In just over 300 101-word chapters, The Dream Life of Larry Rios is hilarious, relatable, inspiring and even, somehow, heartwarming. I’m looking at my bookshelves, I’m loving my life, I’m shaking my fist at the clouds, I’m yelling at the world, I’m building fires, I’m frying eggs, I’m buying a fish.
AND I’m telling you, I’m begging you to read this very, very good book.
The Dream Life of Larry Rios by Alex Z. Salinas is less a story and more a mind in motion—messy, searching, and impossible to ignore.
Larry Rios—self-proclaimed Chicano poet, professional overthinker—is navigating depression, disillusionment, and a constant itch to find meaning (or at least the right word for it).

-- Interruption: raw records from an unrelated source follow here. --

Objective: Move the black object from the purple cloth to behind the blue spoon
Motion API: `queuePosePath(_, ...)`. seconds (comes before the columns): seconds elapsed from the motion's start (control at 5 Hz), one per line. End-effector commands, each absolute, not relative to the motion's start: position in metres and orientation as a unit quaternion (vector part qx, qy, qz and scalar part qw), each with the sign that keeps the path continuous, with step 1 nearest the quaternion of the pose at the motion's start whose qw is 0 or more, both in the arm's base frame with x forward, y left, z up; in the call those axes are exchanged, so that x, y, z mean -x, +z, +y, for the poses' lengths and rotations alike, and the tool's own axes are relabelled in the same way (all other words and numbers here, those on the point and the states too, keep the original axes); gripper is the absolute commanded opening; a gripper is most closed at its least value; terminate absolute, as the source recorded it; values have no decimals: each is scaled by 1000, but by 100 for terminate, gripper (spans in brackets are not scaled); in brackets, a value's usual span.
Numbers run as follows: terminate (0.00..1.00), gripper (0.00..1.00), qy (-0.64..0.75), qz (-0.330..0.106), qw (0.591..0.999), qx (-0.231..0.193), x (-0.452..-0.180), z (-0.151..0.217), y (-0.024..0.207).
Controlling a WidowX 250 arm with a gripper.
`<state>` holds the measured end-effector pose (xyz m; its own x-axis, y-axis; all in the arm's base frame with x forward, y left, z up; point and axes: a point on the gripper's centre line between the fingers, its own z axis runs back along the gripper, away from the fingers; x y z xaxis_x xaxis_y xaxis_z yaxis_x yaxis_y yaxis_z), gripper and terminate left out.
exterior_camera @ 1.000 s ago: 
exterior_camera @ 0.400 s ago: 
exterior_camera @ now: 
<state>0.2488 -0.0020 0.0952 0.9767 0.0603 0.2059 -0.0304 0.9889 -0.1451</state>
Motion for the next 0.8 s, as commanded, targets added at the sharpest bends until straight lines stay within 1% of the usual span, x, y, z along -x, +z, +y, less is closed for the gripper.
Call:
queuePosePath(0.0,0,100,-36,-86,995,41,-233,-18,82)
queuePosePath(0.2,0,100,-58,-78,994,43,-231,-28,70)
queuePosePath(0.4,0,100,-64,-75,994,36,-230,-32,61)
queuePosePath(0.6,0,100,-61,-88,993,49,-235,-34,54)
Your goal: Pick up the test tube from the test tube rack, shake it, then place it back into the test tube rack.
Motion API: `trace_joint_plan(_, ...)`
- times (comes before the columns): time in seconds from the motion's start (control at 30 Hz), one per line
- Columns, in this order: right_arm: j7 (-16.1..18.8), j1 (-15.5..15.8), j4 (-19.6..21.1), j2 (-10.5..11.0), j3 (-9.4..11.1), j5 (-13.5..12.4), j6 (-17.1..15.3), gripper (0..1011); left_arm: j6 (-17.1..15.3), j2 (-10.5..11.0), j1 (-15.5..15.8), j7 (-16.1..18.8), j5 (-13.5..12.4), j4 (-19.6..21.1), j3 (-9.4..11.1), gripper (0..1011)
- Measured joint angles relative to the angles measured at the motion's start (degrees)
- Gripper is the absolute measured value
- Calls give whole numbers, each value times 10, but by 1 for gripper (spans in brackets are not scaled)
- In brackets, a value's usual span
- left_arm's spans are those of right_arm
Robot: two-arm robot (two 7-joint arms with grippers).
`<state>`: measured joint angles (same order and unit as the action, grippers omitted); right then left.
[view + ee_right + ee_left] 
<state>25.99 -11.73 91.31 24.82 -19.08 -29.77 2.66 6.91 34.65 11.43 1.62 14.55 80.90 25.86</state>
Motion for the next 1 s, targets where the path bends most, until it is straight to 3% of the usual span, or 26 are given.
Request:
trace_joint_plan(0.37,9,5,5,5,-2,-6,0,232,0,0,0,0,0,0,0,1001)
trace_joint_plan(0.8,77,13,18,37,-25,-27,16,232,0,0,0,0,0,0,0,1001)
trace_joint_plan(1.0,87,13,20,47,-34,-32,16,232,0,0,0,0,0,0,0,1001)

But don’t expect a traditional plot. This book moves in fragments—tight 101-word bursts that feel like thoughts mid-spiral rather than scenes in a sequence.
And somehow…it works.
….thoughts circling back on themselves, fragments of insight taking shape and slipping away, questions that don’t fully resolve but stay with you. It’s disorienting in the best way.
There’s a surreal thread running through it along with recurring moments that feel symbolic even when you can’t fully decode them. Add in sharp humor, biting social observations, and imagined conversations with James Baldwin, and you get something that feels both chaotic and intentional.
This is a book that blurs the line between narrative and inner monologue—something a little strange, a little introspective, and deeply rooted in identity and self-examination.
This isn’t a book you coast through. Widly original. Nothing about it feels safe or formulaic. It pulls you in, turns you over a few times, and then leaves you alone with a thought you weren’t ready to confront.